» **What is needed**: All the lines below should appear again unchanged, though their pictures should not.
Recorded data Block Start
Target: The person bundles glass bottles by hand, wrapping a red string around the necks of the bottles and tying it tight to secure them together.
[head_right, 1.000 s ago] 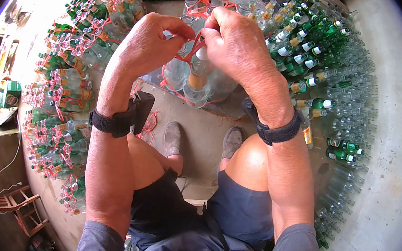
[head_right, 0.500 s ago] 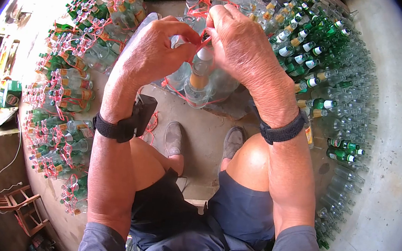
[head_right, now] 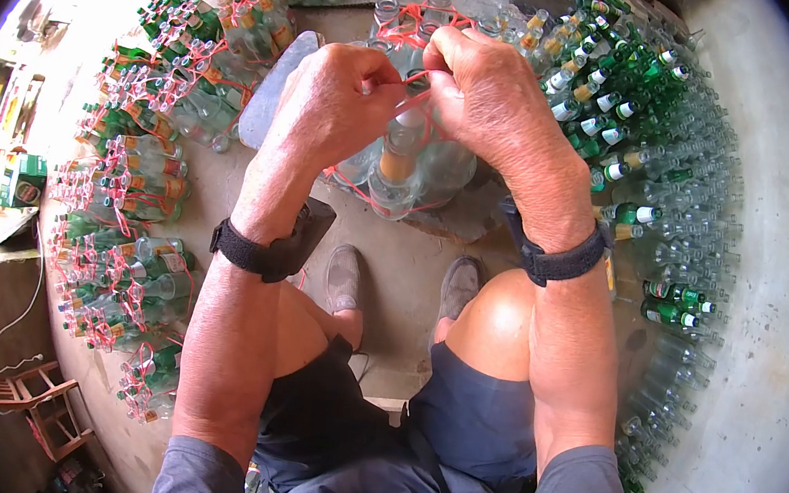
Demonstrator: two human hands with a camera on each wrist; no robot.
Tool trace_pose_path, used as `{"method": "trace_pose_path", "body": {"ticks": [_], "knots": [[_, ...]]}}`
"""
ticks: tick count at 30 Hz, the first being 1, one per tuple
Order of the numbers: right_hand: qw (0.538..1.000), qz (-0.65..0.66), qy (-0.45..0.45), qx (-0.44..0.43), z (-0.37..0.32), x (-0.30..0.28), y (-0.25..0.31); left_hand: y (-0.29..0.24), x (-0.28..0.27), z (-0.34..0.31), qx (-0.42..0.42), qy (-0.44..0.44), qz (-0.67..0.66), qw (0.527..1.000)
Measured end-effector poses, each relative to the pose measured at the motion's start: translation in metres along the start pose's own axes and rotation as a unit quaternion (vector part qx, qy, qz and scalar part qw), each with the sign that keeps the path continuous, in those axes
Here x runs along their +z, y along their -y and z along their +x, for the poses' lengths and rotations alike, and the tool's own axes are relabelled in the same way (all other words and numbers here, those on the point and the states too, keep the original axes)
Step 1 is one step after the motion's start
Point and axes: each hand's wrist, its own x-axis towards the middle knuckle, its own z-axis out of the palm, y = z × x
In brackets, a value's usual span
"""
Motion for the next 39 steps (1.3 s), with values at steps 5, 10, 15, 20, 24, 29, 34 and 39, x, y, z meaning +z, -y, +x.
{"method": "trace_pose_path", "body": {"ticks": [5, 10, 15, 20, 24, 29, 34, 39], "knots": [[1.000, 0.004, -0.009, -0.019, 0.002, 0.000, -0.002, -0.005, 0.005, 0.000, 0.003, -0.015, 0.068, 0.998], [1.000, 0.015, -0.013, -0.007, 0.003, 0.000, -0.005, -0.009, 0.006, 0.000, 0.006, -0.028, 0.093, 0.995], [1.000, 0.011, -0.001, 0.016, 0.003, 0.003, -0.010, -0.010, 0.010, 0.000, 0.003, -0.029, 0.102, 0.994], [1.000, -0.019, 0.002, 0.019, 0.001, 0.007, -0.017, -0.013, 0.011, 0.002, 0.004, -0.032, 0.124, 0.992], [0.999, -0.024, -0.005, 0.036, 0.003, 0.007, -0.014, -0.015, 0.011, 0.002, 0.005, -0.027, 0.118, 0.993], [0.999, -0.015, 0.013, 0.032, 0.011, 0.005, -0.016, -0.014, 0.010, 0.003, 0.014, -0.039, 0.098, 0.994], [0.999, 0.023, 0.023, 0.027, 0.017, 0.007, -0.022, -0.009, 0.011, 0.006, -0.001, -0.034, 0.075, 0.997], [0.997, 0.035, 0.054, 0.044, 0.020, 0.005, -0.021, -0.005, 0.009, 0.008, -0.009, -0.030, 0.057, 0.998]]}}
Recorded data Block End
» **Response**:
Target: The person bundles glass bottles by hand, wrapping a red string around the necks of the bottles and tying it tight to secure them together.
[head_right, 1.000 s ago] 
[head_right, 0.500 s ago] 
[head_right, now] 
Demonstrator: two human hands with a camera on each wrist; no robot.
Tool trace_pose_path, used as `{"method": "trace_pose_path", "body": {"ticks": [_], "knots": [[_, ...]]}}`
"""
ticks: tick count at 30 Hz, the first being 1, one per tuple
Order of the numbers: right_hand: qw (0.538..1.000), qz (-0.65..0.66), qy (-0.45..0.45), qx (-0.44..0.43), z (-0.37..0.32), x (-0.30..0.28), y (-0.25..0.31); left_hand: y (-0.29..0.24), x (-0.28..0.27), z (-0.34..0.31), qx (-0.42..0.42), qy (-0.44..0.44), qz (-0.67..0.66), qw (0.527..1.000)
Measured end-effector poses, each relative to the pose measured at the motion's start: translation in metres along the start pose's own axes and rotation as a unit quaternion (vector part qx, qy, qz and scalar part qw), each with the sign that keeps the path continuous, in those axes
Here x runs along their +z, y along their -y and z along their +x, for the poses' lengths and rotations alike, and the tool's own axes are relabelled in the same way (all other words and numbers here, those on the point and the states too, keep the original axes)
Step 1 is one step after the motion's start
Point and axes: each hand's wrist, its own x-axis towards the middle knuckle, its own z-axis out of the palm, y = z × x
In brackets, a value's usual span
"""
Motion for the next 39 steps (1.3 s), with values at steps 5, 10, 15, 20, 24, 29, 34 and 39, x, y, z meaning +z, -y, +x.
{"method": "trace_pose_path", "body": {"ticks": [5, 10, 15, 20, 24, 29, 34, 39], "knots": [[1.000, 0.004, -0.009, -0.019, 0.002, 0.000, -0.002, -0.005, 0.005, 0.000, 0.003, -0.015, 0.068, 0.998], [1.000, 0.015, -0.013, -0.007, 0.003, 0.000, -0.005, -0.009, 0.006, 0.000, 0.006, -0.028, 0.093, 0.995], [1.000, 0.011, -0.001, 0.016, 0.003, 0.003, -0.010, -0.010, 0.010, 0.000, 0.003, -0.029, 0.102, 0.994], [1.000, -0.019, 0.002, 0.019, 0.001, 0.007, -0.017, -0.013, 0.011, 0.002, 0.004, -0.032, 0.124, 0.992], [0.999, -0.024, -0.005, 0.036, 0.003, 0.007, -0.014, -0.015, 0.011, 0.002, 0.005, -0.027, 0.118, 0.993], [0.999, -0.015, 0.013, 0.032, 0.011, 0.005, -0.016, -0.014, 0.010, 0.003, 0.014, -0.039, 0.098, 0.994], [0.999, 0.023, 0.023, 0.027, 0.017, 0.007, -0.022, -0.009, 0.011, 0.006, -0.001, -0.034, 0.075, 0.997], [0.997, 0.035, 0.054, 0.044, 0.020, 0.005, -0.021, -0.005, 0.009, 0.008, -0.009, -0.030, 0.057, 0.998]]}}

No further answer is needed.